Filter the data for "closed" and copy matching lines.

[Extracted data entries]
◇ ◇ ◇
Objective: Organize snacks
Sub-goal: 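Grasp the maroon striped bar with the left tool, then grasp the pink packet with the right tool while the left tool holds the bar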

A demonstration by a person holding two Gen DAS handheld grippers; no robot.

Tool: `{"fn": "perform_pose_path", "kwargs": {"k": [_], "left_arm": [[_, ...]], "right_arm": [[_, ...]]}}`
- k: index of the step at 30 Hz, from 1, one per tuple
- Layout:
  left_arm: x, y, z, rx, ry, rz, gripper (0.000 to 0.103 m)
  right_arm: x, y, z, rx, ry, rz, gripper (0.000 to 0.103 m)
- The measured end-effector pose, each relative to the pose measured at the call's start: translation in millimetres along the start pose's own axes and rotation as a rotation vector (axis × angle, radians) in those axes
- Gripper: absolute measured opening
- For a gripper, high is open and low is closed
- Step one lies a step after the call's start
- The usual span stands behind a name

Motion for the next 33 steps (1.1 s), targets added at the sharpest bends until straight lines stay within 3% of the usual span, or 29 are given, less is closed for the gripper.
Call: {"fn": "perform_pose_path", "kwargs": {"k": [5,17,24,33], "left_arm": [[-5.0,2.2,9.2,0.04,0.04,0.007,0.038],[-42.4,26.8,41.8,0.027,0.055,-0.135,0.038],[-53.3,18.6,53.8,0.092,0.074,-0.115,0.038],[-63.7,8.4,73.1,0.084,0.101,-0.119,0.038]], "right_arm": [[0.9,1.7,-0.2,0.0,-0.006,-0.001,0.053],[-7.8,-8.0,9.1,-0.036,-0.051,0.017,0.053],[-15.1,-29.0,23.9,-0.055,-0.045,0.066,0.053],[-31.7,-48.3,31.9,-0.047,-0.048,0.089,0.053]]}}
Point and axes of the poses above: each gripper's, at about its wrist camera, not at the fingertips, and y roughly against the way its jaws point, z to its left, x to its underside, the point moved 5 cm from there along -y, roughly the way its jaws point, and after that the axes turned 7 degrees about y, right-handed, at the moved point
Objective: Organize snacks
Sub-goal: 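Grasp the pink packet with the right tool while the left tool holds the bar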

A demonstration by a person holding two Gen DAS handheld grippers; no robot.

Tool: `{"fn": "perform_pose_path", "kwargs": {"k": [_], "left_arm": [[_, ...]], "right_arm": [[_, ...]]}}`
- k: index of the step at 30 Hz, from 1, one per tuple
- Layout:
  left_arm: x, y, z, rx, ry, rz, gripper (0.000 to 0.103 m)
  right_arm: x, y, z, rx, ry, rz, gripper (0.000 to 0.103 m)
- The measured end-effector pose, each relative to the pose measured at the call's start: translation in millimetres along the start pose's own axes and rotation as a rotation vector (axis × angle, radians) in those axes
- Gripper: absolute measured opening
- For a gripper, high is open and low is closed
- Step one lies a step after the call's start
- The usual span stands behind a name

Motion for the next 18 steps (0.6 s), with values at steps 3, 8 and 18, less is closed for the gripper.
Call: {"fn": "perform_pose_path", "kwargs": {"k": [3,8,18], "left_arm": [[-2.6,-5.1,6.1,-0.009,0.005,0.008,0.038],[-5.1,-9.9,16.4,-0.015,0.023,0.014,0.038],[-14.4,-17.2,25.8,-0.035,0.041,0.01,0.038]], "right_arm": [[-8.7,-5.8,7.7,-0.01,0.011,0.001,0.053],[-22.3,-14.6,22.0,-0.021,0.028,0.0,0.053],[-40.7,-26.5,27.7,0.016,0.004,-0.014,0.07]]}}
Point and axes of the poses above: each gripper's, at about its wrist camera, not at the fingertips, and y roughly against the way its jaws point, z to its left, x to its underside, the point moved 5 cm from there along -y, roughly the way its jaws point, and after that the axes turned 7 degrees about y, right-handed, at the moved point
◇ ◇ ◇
SOLUTION =>
- For a gripper, high is open and low is closed
Motion for the next 33 steps (1.1 s), targets added at the sharpest bends until straight lines stay within 3% of the usual span, or 29 are given, less is closed for the gripper.
- For a gripper, high is open and low is closed
Motion for the next 18 steps (0.6 s), with values at steps 3, 8 and 18, less is closed for the gripper.

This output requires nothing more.